To do :: Within the entries below, find each line containing the word "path" and copy it.

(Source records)
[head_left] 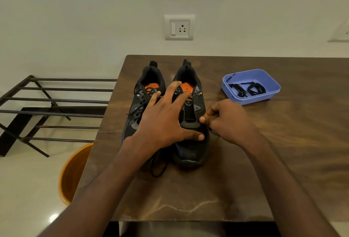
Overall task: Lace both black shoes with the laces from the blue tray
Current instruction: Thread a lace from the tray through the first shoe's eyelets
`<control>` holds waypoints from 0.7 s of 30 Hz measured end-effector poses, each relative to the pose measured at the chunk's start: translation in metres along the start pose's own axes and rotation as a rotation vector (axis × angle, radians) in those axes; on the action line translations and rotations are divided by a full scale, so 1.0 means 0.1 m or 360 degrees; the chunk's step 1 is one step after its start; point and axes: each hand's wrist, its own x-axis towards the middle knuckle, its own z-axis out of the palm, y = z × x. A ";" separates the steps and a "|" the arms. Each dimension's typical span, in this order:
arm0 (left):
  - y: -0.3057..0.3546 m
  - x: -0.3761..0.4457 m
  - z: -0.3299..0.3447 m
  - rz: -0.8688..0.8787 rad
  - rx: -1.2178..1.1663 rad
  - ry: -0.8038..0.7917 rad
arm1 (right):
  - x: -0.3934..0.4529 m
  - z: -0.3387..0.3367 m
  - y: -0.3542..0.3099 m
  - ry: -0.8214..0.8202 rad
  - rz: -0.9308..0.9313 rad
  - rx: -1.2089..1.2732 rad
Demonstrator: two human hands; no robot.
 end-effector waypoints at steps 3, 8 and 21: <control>-0.01 0.02 0.00 -0.0004 -0.0030 -0.0012 | -0.05 -0.02 0.04 0.0168 0.0073 0.0645; -0.02 0.04 0.01 -0.0022 -0.0040 -0.0040 | -0.09 -0.37 0.06 0.0215 -0.0317 0.2926; -0.04 0.03 0.04 0.0014 -0.0013 0.0035 | -0.02 0.01 -0.06 0.0033 -0.0039 -0.0216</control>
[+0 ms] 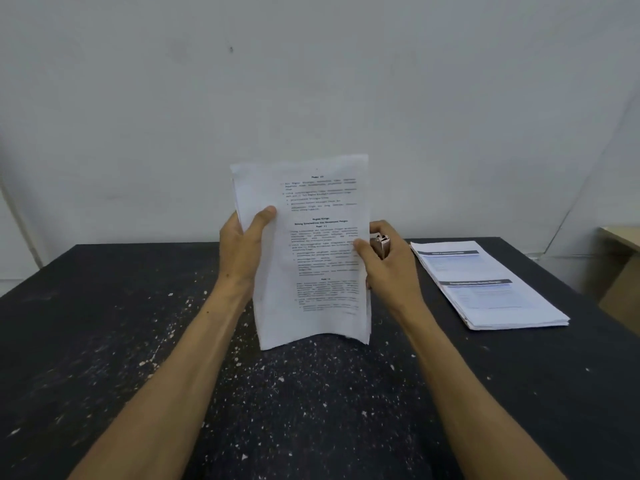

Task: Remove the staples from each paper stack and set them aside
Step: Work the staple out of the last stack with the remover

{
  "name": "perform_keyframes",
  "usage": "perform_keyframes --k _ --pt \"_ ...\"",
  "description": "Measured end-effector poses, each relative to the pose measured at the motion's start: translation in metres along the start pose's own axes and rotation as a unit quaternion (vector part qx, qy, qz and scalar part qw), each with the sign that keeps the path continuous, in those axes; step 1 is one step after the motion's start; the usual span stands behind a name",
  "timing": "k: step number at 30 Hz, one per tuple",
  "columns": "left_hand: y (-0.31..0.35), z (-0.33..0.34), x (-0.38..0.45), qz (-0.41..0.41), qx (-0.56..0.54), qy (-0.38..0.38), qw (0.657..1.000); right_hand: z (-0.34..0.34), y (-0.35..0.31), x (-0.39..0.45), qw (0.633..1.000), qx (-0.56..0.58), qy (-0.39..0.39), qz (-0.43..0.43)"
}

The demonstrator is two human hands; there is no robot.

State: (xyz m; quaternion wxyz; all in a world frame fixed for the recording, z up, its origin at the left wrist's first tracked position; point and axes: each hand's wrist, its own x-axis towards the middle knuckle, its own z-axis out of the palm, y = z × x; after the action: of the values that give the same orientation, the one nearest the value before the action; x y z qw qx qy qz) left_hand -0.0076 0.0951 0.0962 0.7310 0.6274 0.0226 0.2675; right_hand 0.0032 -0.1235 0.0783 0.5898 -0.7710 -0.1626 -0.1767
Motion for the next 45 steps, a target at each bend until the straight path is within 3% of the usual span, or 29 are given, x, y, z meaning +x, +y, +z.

Problem solution ::
  "description": "Measured end-effector poses, each relative to the pose measured at the motion's start: translation in metres along the start pose's own axes and rotation as a unit quaternion (vector part qx, qy, qz and scalar part qw), each with the sign that keeps the path continuous, in those axes; step 1 is one step after the motion's start; the usual span stands behind a name",
Motion for the next 45 steps, a target at each bend until the straight path is within 3% of the usual span, or 29 are given, x, y, z meaning +x, +y, +z.

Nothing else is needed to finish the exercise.